September 29, 2024
Language models frequently inherit societal biases from their training data. Numerous techniques have been proposed to mitigate these biases during both the pre-training and fine-tuning stages. However, fine-tuning a pre-trained debiased language model on a downstream task can reintroduce biases into the model. Additionally, existing debiasing methods for downstream tasks either (i) require labels of protected attributes (e.g., age, race, or political views) that are often not available or (ii) rely on indicators of bias, which restricts their applicability to gender debiasing since they rely on gender-specific words. To address this, we introduce a novel debiasing regularization technique based on the class-wise variance of embeddings. Crucially, our method does not require attribute labels and targets any attribute, thus addressing the shortcomings of existing debiasing methods. Our experiments on encoder language models and three datasets demonstrate that our method outperforms existing strong debiasing baselines that rely on target attribute labels while maintaining performance on the target task.1
Language Models (LMs) based on encoders are used for a variety of purposes such as document classification [1], [2], job recommendation [3], text generation [4], or as text encoder for multimodal models such as text-to-audio [5] or text-to-image [6] models. These models often encode societal biases rooted in the corpora used for training [7], [8], which causes a distributional shift of embeddings, hence affecting their outputs either with disproportionate misclassification of documents belonging to minority groups or unfair ranking of the documents [9], [10].
Several works focus on reducing the effect of these biases by improving model performance related to some specific fairness metric (empirical fairness) or by making the model blind to the existence of a certain attribute (representational fairness) [11]. For instance, [11] leverage contrastive learning to improve empirical fairness.
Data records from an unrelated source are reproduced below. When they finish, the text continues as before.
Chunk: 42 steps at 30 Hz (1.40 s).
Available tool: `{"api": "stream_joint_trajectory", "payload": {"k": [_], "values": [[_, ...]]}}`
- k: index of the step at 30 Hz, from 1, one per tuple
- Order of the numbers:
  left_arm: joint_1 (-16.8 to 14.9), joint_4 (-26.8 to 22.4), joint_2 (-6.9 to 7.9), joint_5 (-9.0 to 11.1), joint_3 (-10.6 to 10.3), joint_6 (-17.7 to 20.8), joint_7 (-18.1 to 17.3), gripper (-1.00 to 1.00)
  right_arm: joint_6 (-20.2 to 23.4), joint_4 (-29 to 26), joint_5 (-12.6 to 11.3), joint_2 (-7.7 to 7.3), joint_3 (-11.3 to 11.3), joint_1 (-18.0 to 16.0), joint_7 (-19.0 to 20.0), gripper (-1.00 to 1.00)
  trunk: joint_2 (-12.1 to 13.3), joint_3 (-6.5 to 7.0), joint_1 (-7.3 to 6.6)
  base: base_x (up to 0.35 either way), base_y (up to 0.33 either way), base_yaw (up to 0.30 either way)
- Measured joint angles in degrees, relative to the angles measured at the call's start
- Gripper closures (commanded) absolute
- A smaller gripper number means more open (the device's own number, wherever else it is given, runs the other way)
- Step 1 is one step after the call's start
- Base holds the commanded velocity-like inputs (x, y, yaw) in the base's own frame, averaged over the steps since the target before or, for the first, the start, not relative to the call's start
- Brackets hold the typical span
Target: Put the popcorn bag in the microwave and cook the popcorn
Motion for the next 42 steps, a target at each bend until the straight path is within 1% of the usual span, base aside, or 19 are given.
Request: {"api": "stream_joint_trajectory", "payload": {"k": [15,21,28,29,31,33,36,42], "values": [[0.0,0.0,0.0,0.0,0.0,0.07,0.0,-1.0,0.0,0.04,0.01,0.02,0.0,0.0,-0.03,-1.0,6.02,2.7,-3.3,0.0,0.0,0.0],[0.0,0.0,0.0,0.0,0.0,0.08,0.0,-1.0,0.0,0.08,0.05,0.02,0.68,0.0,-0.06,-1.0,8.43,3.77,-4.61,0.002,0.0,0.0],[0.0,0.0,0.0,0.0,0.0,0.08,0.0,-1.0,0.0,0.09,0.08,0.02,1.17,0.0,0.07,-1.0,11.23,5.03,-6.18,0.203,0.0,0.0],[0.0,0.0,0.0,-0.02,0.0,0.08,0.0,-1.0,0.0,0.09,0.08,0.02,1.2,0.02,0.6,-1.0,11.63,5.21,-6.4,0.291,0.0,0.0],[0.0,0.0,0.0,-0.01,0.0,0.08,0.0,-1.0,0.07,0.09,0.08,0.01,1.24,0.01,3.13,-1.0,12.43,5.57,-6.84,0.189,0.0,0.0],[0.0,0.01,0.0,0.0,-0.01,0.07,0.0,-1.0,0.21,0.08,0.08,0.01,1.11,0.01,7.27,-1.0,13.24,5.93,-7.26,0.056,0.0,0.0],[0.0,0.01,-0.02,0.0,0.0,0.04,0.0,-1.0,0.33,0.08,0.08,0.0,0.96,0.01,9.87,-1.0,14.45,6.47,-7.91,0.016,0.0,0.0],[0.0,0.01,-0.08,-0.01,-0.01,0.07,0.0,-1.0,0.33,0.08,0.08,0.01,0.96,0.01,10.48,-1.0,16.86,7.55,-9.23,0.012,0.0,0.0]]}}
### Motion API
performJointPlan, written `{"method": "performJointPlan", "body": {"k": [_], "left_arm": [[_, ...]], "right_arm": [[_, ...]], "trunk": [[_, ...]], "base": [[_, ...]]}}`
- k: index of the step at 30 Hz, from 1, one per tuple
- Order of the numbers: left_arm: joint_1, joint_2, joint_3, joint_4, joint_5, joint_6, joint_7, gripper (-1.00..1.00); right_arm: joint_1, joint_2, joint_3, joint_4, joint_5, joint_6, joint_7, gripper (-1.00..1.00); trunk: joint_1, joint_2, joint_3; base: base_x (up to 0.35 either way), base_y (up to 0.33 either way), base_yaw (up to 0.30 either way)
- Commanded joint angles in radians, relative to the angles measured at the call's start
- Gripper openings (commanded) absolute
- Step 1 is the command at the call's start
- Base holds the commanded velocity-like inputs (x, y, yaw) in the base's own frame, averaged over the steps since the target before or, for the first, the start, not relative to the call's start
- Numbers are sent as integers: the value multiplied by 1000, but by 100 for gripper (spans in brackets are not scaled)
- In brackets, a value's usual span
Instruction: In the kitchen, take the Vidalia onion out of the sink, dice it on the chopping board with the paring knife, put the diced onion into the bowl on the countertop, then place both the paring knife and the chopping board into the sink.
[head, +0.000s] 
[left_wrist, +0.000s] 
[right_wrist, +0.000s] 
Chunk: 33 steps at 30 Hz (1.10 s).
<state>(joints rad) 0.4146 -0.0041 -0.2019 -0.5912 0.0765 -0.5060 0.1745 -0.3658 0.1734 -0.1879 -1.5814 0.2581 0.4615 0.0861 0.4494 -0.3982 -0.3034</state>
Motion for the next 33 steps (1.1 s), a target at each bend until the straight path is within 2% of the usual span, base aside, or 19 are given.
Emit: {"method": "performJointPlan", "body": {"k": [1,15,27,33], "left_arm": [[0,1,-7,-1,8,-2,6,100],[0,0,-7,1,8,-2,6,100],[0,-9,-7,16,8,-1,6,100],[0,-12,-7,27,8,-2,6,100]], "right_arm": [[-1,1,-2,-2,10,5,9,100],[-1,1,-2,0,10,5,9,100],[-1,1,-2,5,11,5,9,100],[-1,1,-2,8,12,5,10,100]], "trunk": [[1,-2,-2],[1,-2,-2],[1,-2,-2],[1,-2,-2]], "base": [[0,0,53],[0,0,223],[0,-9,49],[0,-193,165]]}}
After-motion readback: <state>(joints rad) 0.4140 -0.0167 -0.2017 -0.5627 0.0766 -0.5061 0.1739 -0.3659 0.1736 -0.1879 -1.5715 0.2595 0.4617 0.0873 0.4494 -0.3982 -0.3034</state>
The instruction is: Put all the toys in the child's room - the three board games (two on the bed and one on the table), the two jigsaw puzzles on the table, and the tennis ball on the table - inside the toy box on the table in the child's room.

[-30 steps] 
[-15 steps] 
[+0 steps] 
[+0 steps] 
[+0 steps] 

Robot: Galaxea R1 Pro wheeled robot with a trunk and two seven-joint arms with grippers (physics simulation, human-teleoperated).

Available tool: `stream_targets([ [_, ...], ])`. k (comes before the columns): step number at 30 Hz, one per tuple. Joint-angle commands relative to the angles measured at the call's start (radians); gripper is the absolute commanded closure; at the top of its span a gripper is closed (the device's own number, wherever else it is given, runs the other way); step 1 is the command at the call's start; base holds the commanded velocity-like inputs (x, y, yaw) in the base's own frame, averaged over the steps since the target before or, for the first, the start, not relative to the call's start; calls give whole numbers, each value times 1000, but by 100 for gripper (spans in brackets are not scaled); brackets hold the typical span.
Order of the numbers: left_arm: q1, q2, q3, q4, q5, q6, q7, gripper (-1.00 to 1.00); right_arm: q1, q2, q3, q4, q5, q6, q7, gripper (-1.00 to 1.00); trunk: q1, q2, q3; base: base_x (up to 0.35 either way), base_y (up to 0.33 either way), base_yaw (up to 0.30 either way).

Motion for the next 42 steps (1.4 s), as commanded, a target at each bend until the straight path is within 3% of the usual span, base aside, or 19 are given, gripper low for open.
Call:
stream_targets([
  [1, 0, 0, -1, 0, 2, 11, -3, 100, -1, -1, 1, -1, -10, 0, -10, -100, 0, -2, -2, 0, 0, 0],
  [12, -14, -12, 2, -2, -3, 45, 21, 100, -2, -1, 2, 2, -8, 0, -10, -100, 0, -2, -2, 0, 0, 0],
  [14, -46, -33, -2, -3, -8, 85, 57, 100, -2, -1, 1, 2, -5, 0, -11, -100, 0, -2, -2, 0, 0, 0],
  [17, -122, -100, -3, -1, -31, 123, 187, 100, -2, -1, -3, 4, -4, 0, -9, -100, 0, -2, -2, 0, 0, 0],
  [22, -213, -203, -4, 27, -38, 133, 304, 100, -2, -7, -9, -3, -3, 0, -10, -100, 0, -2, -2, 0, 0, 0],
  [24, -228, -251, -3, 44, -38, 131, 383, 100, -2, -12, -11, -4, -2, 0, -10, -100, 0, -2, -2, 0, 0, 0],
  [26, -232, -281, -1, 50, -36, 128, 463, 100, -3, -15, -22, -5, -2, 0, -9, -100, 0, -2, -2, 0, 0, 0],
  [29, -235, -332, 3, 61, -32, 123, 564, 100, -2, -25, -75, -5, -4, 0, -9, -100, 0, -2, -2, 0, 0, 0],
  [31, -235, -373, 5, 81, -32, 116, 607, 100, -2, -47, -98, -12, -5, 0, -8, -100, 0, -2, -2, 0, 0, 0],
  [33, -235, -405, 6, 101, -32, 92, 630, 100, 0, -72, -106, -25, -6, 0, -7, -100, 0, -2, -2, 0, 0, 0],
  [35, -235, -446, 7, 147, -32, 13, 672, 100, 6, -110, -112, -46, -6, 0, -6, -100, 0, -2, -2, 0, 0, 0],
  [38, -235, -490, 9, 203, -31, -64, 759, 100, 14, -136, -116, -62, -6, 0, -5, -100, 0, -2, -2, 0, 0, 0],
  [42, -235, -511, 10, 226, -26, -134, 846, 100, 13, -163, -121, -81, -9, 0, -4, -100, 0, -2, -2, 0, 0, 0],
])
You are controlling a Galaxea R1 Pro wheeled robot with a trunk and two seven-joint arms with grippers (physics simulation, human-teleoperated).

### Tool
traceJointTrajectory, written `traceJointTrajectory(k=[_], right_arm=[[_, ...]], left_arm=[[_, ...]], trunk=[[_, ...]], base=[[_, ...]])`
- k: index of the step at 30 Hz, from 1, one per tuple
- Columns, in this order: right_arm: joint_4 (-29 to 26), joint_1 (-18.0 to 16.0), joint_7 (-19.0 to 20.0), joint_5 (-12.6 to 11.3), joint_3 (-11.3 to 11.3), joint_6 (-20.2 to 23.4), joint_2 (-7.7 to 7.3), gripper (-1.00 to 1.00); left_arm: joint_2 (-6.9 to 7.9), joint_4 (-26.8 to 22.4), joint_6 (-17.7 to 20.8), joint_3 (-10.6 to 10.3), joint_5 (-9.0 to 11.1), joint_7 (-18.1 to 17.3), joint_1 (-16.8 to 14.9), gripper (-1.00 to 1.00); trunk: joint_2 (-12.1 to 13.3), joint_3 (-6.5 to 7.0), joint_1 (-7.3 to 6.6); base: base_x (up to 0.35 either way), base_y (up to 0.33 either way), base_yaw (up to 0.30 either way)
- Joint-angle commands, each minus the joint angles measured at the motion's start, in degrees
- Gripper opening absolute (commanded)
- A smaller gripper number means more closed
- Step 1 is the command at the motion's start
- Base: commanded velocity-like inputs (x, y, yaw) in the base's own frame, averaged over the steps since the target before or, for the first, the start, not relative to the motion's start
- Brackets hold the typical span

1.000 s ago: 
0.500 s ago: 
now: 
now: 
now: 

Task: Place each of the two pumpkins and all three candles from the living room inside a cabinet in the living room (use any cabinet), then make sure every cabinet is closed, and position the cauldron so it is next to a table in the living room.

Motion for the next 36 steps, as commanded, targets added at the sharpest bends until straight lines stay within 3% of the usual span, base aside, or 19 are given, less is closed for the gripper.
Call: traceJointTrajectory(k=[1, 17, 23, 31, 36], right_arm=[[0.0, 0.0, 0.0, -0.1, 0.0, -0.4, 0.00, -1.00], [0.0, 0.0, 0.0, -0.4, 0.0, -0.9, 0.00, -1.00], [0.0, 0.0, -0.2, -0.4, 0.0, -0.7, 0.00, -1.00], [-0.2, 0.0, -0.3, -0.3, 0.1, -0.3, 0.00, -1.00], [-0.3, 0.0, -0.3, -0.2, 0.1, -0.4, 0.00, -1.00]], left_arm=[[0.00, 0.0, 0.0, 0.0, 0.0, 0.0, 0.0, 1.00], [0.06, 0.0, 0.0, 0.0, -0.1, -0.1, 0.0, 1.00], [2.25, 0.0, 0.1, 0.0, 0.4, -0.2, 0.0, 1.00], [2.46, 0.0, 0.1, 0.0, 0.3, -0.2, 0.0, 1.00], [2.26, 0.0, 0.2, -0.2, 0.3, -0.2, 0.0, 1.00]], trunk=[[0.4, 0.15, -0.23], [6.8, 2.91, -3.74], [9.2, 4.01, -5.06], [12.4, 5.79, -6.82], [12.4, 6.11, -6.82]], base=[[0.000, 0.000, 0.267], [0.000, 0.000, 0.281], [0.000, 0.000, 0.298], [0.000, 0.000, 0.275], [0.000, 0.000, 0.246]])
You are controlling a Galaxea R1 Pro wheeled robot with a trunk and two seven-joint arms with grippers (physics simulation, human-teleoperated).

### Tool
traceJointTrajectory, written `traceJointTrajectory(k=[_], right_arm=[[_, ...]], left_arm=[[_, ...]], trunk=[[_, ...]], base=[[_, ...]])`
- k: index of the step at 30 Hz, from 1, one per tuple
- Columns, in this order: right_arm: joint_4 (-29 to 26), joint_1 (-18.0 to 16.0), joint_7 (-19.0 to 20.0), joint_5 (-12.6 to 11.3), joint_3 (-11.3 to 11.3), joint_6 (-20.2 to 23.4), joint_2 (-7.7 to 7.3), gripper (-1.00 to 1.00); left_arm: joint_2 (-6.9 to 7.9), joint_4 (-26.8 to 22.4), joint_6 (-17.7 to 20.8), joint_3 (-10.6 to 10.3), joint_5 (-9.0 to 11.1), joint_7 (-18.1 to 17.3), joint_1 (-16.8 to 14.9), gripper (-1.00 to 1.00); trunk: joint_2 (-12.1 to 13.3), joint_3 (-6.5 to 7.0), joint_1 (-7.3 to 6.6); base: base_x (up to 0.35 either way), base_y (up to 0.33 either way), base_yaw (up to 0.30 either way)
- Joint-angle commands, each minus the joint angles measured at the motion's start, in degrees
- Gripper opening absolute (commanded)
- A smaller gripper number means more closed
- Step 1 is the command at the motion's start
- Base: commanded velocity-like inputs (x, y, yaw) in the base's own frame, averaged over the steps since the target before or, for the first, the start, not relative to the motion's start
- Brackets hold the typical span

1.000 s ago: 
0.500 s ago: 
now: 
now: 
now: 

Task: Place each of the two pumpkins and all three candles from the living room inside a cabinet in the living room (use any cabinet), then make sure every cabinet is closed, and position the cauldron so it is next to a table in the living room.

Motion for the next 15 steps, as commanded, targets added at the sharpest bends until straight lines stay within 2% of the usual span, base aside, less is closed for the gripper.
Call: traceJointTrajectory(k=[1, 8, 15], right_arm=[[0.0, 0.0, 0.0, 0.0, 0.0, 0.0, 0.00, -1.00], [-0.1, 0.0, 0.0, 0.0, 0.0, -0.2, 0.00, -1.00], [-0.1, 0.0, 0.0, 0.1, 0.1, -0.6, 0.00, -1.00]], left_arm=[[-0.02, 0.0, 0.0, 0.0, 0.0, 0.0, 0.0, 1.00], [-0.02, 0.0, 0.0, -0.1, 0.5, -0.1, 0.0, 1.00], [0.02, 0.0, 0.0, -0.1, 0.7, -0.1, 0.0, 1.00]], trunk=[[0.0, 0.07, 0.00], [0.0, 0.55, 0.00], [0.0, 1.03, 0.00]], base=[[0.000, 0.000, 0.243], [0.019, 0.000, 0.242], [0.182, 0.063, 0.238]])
Recent works focus mostly on efficiency and user flexibility when it comes to debiasing using modular approaches such as sub-networks or adapters [12]. [13] introduce a modular debiasing scheme with adversarial training [14] and mutual information reduction [15] to control the bias in encoder LMs. [16] use adversarial training with adapters [17] to improve representational fairness on document classification. Finally, [18] used gated adapters to improve representational fairness while preserving task performance for classification and retrieval tasks. Although these methods effectively reduce sensitive attribute information and enhance fairness [11], [19] through blindness, they depend on attribute labels to align the distribution of the target attribute. Since the user input data contains numerous nuanced protected attributes, such as age, race, religion, etc., it is challenging to collect labeled data for each individual attribute across every task. Moreover, supervised debiasing methods typically require training on each attribute individually, scaling linearly with the number of attributes. This complexity highlights the need for more efficient and scalable approaches to handle multiple protected attributes in debiasing efforts.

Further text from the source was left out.